C’est un film qui vient de loin, et pas au seul sens géographique : Le Trône de la mort nous parle de choses essentielles qui, à nos yeux, ont depuis longtemps perdu de leur évidence. Le dépaysement n’est pas toujours là où on l’attend.
Krishnan, ouvrier agricole d’une petite île du Kérala, se fait vieux. Son maître le paie mal, et bientôt il ne parviendra plus à nourrir sa femme et son jeune fils. Quelques plans, d’une beauté poignante, de ce vieil homme bêchant la terre sous un soleil de plomb suffisent à nous faire comprendre sa condition. Vivre, pour lui comme pour la communauté des saisonniers, c’est souffrir et se soumettre, sans honte et sans colère. Mais Krishnan ne se révolte pas, et lorsqu’il entreprend maladroitement de voler quelques noix de coco au propriétaire du domaine où il travaille, ce n’est pas pour revendiquer un droit mais par simple nécessité. Krishnan est pris. Son humilité le prédispose à l’humiliation. Personne ne le défend. Bouc émissaire idéal avant les élections, il est accusé d’un meurtre commis de longue date sur l’île. Au vu de l’innocence de Krishnan et de la monstruosité du procédé, on pourrait s’attendre à ce que Le Trône de la mort illustre un parti pris idéologique et prenne un tour politique.
Or Murali Nair, dont c’est le premier long métrage, refuse d’accélérer le rythme de son film, de privilégier l’intrigue au sujet. Les acteurs, pour la plupart des non-professionnels habitant le village, sont filmés dans leur présence immobile et passive : ils n’agissent pas ou à peine, parlent peu, mais subissent. Chaque plan, d’une lenteur infinie, jouant de contre-jours et de couleurs humides, vibre d’une poésie paisible et délétère. Le rythme vital est celui de l’attente prolongée de la mort. Dans cet endroit retiré de l’Inde, les nouvelles du monde arrivent au compte-gouttes. Un paysan lettré fait la lecture du journal, un autre parvient péniblement à régler la fréquence de sa radio. Sur leurs visages, l’inquiétude est lisible, toujours voilée par la résignation. On apprend que, grâce à une aide du FMI, le pays a décidé d’importer la « chaise électronique », procédé sans douleur de mise à mort des condamnés. Le film alors fait fi de toute vraisemblance et s’oriente étrangement vers la fable : la culpabilité de Krishnan devient totalement secondaire, il s’agit maintenant de s’interroger sur le sens de la vie d’un ouvrier agricole saisonnier de la région du Kérala face à une mort garantie indolore. Voilà qui est dur à admettre pour qui conçoit la vie, la mort et la justice selon les notions de la métaphysique occidentale. C’est ce qui nous apparaît le plus lointain, inconnu, absurde peut-être, et pourtant tellement sensé dans Le Trône de la mort. La mort facile est accueillie avec joie, comme une aubaine, par Krishnan et les siens.

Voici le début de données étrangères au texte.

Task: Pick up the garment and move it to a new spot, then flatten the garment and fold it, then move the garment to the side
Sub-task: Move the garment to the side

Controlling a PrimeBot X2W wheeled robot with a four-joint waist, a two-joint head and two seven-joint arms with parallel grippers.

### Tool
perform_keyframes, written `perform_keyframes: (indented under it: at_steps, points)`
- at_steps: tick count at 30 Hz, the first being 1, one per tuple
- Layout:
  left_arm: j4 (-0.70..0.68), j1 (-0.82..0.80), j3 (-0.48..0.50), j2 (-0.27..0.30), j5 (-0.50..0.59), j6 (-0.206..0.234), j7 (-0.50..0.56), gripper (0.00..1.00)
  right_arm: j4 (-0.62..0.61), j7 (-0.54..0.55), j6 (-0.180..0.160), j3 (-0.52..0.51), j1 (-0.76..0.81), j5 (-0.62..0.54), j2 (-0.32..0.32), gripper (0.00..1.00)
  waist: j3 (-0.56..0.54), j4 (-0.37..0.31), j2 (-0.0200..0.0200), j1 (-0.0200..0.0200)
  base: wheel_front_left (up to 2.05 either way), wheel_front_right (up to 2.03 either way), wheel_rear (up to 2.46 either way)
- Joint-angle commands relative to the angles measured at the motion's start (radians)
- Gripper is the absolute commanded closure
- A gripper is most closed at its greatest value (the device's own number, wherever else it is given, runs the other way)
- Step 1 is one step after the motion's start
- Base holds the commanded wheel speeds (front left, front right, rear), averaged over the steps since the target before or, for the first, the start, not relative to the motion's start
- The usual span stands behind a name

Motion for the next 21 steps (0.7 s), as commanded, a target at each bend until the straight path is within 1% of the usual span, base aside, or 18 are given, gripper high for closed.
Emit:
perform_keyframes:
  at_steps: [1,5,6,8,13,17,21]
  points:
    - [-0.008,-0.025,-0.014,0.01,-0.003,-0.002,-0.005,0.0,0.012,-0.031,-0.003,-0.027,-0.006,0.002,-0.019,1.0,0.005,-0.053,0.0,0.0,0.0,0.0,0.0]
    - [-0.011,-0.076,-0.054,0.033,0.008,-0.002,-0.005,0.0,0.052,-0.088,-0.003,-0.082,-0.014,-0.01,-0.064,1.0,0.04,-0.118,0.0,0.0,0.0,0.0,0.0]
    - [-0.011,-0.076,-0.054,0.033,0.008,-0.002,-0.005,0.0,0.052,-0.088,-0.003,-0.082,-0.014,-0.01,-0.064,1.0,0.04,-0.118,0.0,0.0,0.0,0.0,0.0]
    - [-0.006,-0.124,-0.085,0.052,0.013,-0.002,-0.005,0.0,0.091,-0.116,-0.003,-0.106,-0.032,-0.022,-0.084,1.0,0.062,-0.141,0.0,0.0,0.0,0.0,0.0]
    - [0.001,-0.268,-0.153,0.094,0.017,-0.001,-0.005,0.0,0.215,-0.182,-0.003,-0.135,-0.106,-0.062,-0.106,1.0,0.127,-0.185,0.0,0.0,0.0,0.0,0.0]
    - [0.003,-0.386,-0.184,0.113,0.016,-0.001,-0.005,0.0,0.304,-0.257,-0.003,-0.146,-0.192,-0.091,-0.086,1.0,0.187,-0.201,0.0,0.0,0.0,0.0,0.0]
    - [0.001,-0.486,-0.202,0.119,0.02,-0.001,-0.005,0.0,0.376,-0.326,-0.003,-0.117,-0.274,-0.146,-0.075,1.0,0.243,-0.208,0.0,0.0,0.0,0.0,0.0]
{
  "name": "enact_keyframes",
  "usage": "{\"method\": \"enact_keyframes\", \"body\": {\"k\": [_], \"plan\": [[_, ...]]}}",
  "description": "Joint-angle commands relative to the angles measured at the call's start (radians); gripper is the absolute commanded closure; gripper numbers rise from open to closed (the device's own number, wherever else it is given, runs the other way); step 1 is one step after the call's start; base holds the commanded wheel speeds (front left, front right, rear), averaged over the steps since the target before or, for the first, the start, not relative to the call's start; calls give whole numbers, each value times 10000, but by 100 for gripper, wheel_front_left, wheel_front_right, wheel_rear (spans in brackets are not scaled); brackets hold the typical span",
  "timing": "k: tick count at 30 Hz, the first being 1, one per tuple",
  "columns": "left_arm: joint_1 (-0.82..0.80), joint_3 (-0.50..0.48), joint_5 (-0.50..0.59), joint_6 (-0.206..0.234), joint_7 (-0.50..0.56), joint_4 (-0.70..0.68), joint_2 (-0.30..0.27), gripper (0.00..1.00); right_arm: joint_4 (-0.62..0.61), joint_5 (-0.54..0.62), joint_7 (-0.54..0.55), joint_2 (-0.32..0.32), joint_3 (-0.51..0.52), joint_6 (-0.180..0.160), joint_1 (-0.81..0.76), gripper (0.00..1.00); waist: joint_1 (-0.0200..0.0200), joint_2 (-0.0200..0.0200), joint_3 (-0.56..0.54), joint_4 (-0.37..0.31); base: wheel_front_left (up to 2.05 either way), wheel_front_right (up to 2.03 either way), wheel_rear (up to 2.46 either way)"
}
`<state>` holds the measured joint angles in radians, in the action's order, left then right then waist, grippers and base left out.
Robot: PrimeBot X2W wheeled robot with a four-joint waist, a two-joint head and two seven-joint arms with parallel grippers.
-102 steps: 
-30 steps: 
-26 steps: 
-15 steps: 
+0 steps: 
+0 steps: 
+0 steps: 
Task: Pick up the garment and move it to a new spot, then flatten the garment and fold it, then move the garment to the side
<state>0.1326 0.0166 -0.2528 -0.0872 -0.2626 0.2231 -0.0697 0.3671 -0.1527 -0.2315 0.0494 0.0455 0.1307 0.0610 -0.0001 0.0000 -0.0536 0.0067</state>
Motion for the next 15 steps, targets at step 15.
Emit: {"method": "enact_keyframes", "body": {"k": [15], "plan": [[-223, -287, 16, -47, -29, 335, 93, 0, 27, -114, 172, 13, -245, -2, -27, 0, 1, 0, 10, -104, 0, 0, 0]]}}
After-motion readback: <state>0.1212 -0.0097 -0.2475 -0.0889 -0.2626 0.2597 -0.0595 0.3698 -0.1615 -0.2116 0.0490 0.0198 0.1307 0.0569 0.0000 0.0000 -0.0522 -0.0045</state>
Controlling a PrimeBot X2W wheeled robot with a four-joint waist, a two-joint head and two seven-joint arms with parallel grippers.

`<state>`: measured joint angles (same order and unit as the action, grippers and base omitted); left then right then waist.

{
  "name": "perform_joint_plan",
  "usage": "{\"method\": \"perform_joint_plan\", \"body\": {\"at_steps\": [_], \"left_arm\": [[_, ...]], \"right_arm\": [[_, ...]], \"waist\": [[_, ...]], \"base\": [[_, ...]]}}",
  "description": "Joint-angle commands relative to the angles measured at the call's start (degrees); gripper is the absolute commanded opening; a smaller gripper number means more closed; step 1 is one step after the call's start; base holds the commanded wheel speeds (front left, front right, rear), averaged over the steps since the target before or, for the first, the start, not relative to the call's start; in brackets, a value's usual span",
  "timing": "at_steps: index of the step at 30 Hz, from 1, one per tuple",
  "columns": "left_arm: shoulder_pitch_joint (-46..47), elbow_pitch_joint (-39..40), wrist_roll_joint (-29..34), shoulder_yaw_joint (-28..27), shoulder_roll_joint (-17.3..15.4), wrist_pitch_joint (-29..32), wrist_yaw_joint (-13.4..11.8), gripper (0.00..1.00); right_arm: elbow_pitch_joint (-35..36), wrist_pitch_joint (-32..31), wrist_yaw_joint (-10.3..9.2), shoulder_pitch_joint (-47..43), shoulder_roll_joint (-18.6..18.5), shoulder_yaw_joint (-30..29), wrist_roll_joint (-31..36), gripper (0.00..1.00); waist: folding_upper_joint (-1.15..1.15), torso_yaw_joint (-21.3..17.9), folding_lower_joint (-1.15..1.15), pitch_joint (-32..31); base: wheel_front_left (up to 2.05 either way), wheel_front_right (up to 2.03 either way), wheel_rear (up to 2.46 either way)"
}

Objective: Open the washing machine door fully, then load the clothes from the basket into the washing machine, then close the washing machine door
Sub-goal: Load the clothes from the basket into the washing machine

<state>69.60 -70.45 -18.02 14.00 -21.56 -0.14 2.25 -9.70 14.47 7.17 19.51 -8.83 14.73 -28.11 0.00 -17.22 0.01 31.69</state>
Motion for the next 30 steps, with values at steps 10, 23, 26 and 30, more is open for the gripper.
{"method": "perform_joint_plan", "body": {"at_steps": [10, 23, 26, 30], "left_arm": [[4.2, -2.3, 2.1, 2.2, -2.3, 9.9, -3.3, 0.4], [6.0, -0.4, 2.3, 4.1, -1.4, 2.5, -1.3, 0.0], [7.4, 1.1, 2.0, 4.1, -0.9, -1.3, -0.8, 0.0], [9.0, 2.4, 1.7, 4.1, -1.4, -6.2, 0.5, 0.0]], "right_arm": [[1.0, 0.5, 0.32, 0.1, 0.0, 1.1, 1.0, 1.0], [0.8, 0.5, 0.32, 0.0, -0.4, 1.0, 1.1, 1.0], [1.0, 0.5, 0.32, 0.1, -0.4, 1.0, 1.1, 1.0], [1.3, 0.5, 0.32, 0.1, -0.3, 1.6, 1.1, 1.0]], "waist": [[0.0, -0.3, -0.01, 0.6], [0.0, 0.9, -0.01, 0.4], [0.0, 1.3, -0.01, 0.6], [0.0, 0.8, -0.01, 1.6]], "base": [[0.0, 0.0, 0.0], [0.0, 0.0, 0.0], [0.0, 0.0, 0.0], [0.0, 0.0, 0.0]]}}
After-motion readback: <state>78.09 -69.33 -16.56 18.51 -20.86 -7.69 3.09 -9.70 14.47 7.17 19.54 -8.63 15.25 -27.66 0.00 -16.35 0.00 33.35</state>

La réussite du film repose sur un compromis entre un procédé narratif ancestral, celui de la légende racontant un destin, à la fois hors norme et exemplaire, et la recherche d’une certaine actualité du sujet. L’ironie affleure dans l’interprétation inattendue du progrès technique et de la mondialisation par une communauté en souffrance, oubliée du monde. Krishnan, d’abord martyr, se transforme en héros chanceux et envié. La pilule peut avoir du mal à passer. Mais le regard, tendre, contemplatif et critique à la fois, l’équilibre fragile entre une invraisemblance assumée et une logique joyeusement désespérée parviennent à émouvoir. Délivré avec humour et modestie malgré sa gravité, le propos sera, selon la tolérance de chacun, jugé pertinent ou irrecevable. Il serait vain d’engager ici un débat évidemment trop vaste. Disons simplement qu’on sort du Trône de la mort peut-être un peu déconcerté et pas forcément convaincu, mais assurément séduit.